Visual acuity, or the clarity of vision, is a foundational measure in eye care, and its precise measurement is paramount for tracking eye health. The Early Treatment Diabetic Retinopathy Study (ETDRS) chart has become the globally recognized method for standardized vision testing in clinical research settings. Its design was specifically engineered to minimize variability and provide an objective standard for comparing visual changes across different patients and studies worldwide. This chart offers a highly accurate and reliable assessment compared to traditional, less standardized charts.
Distinctive Design and Features
The physical layout of the ETDRS chart incorporates specific design elements that make it scientifically superior for measuring vision. Unlike older charts, it exclusively uses ten specific characters known as Sloan letters, which were selected because they have approximately equal legibility and difficulty. This uniformity ensures that a patient’s score is a true measure of their visual resolution.
A fixed number of five letters appears on every line of the chart, which is a significant difference from the traditional Snellen chart where the number of letters per line can vary. This consistency standardizes the testing task across the entire range of visual acuity levels.
The chart employs a logarithmic progression in both letter size and spacing between letters and rows. This logarithmic scale, known as the Logarithm of the Minimum Angle of Resolution (LogMAR), means the size difference between any two adjacent lines is consistent across the chart, corresponding to a change of 0.1 LogMAR units. The spacing between letters is also uniform and proportional to the size of the letters on that line, ensuring a consistent level of crowding.
Why Researchers Prefer It
The ETDRS chart was originally developed for the large-scale clinical trial from which it takes its name, the Early Treatment Diabetic Retinopathy Study, where a rigorous and reproducible method of vision testing was required. Its standardized design and testing protocol have since made it the benchmark for measuring visual outcomes in ophthalmic clinical trials. The United States Food and Drug Administration (FDA) often requires the use of ETDRS methodology for measuring visual outcomes in drug and treatment registration trials, solidifying its status.

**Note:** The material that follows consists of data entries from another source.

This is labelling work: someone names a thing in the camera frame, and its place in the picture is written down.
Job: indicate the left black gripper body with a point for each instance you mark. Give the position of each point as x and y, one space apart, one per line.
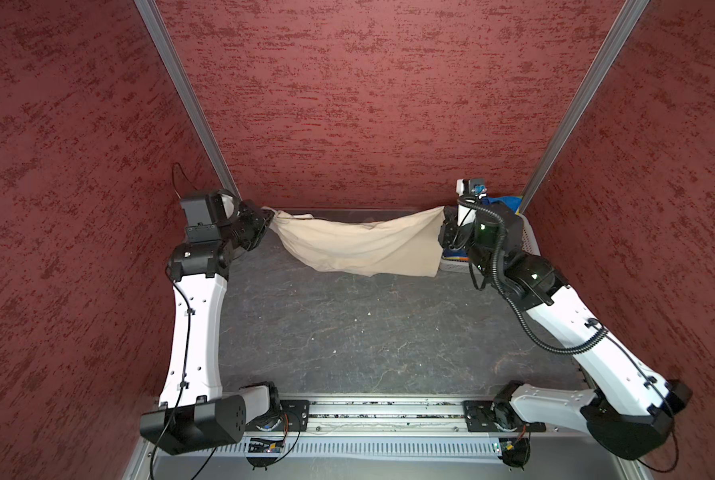
248 227

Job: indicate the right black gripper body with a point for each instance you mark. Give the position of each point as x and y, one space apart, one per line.
450 228

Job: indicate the beige drawstring shorts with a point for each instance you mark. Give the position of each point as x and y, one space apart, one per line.
407 246

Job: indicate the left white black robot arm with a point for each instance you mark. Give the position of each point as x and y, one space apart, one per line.
193 412

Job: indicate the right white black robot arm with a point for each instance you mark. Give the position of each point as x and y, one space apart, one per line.
629 409

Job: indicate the colourful blue orange shorts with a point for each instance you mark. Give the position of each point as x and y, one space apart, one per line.
512 202

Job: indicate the white perforated plastic basket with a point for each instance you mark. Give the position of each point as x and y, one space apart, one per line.
457 261

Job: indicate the left corner aluminium profile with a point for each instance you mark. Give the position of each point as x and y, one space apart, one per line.
156 28

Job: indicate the corner aluminium profile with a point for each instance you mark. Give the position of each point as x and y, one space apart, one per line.
621 29
156 28

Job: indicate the left small circuit board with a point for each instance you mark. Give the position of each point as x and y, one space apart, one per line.
266 446

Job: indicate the small circuit board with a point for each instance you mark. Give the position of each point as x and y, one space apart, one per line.
266 446
513 447

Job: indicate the right small circuit board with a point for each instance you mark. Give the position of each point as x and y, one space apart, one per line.
513 447

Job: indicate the right corner aluminium profile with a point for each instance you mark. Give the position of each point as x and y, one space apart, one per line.
621 29

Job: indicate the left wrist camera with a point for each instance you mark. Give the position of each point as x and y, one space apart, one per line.
209 209

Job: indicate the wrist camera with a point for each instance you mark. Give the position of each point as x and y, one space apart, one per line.
209 209
472 190

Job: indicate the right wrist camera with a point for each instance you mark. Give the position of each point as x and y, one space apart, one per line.
472 190

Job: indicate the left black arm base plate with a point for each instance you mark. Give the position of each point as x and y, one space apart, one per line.
294 416

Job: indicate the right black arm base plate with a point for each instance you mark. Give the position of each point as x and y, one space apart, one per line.
482 417

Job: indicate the aluminium mounting rail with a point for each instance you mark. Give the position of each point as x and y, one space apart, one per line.
387 414

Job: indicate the white slotted cable duct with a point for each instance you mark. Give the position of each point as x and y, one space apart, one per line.
456 449

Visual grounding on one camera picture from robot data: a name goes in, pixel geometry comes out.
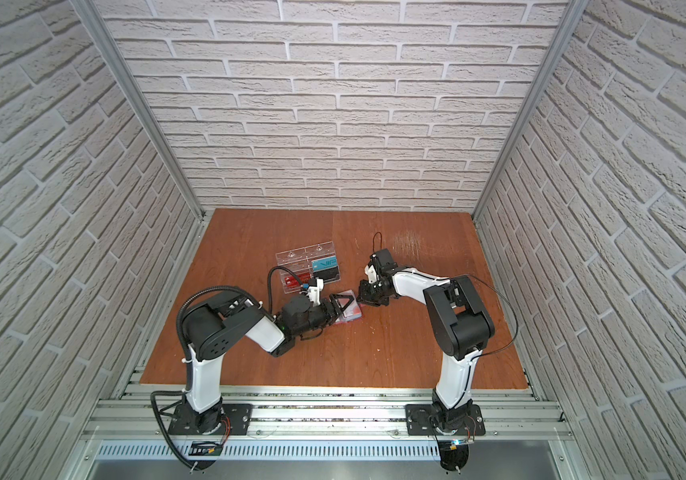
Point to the clear acrylic card organizer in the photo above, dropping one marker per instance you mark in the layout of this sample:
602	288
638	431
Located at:
299	260

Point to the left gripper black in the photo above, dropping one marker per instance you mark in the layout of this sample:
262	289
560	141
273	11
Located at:
336	306

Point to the black VIP card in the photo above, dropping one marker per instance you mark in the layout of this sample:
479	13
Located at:
328	275

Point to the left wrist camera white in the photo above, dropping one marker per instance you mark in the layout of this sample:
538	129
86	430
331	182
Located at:
314	291

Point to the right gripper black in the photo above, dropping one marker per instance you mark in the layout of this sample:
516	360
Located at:
364	297

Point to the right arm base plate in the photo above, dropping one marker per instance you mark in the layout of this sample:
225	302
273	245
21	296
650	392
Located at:
435	419

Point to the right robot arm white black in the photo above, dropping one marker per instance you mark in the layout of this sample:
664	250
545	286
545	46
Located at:
459	320

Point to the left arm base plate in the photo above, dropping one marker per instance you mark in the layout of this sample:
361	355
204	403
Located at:
186	421

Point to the red card in organizer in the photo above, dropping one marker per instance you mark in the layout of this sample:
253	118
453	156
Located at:
290	282

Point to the red leather card holder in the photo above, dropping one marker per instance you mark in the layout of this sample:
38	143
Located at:
352	309

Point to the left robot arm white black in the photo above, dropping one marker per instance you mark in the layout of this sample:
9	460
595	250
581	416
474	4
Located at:
209	329

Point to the aluminium rail frame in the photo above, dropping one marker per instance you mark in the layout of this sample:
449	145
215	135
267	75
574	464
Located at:
316	423

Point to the white pink circle card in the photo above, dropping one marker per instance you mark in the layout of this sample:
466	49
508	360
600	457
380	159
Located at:
350	306

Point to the teal VIP card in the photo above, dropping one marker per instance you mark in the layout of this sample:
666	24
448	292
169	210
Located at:
325	263

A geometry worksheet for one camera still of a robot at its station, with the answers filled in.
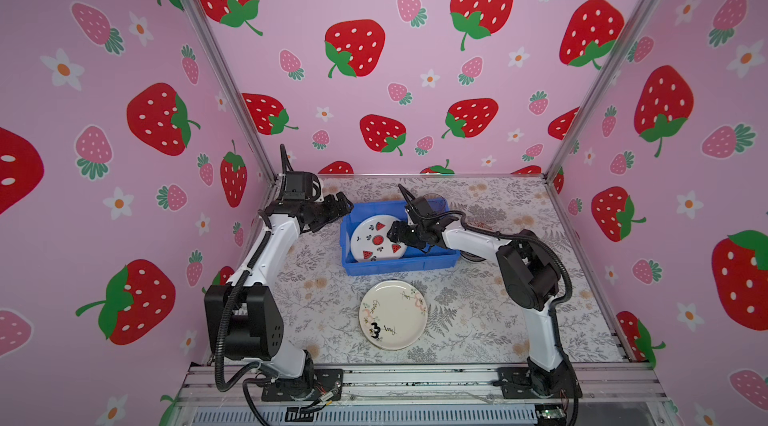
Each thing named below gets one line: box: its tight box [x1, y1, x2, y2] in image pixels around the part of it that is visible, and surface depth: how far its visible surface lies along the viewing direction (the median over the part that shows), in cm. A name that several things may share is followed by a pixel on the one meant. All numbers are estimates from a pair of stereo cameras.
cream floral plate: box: [358, 279, 428, 350], surface depth 86 cm
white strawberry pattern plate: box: [350, 214, 408, 262], surface depth 102 cm
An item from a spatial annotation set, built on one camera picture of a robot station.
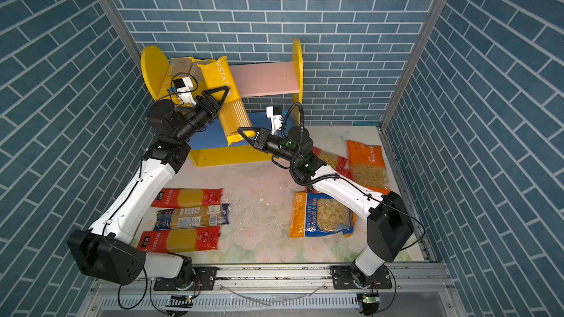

The chart’s structured design significantly minimizes the variability and potential for observer bias that plagues less standardized methods. Studies comparing the ETDRS chart to the Snellen chart have consistently shown that the ETDRS method has a much lower Test-Retest Variability (TRV). This reliability is necessary for accurately tracking small, clinically relevant changes in vision over the course of a long study.
The ability to detect subtle visual changes is important in studies evaluating new treatments. The rigorous protocol for ETDRS testing also requires standardized illumination, often set at a specific light level like 85 candelas per square meter, eliminating a common source of variation in vision measurement.
Understanding the LogMAR Scoring System
The LogMAR system is integral to the ETDRS chart’s precision, providing a continuous and statistically friendly way to record visual acuity. LogMAR stands for the Logarithm of the Minimum Angle of Resolution, and it measures vision loss rather than vision performance. A score of LogMAR 0.0 is defined as the equivalent of 20/20 vision, where a person can resolve details that subtend an angle of one minute of arc.
Unlike the fractional notation of Snellen, the ETDRS chart uses a letter-by-letter scoring method that awards points for every correctly identified character across all lines. This system allows for precision even if a patient cannot complete an entire line of the chart. Since each line represents a 0.1 LogMAR step, and each line has five letters, every single correctly read letter is assigned a measurable value of 0.02 LogMAR units.
The patient’s final LogMAR score is calculated by starting with the LogMAR value of the smallest line the patient attempted and then subtracting 0.02 for every letter correctly read down to that point. This granular scoring ensures that even a one-letter change in performance is recorded, making the data highly suitable for statistical analysis.
For example, if a patient reads all lines down to the 20/20 line (LogMAR 0.0) and correctly identifies all five letters on that line, their score is 85 letters, which corresponds to 0.0 LogMAR.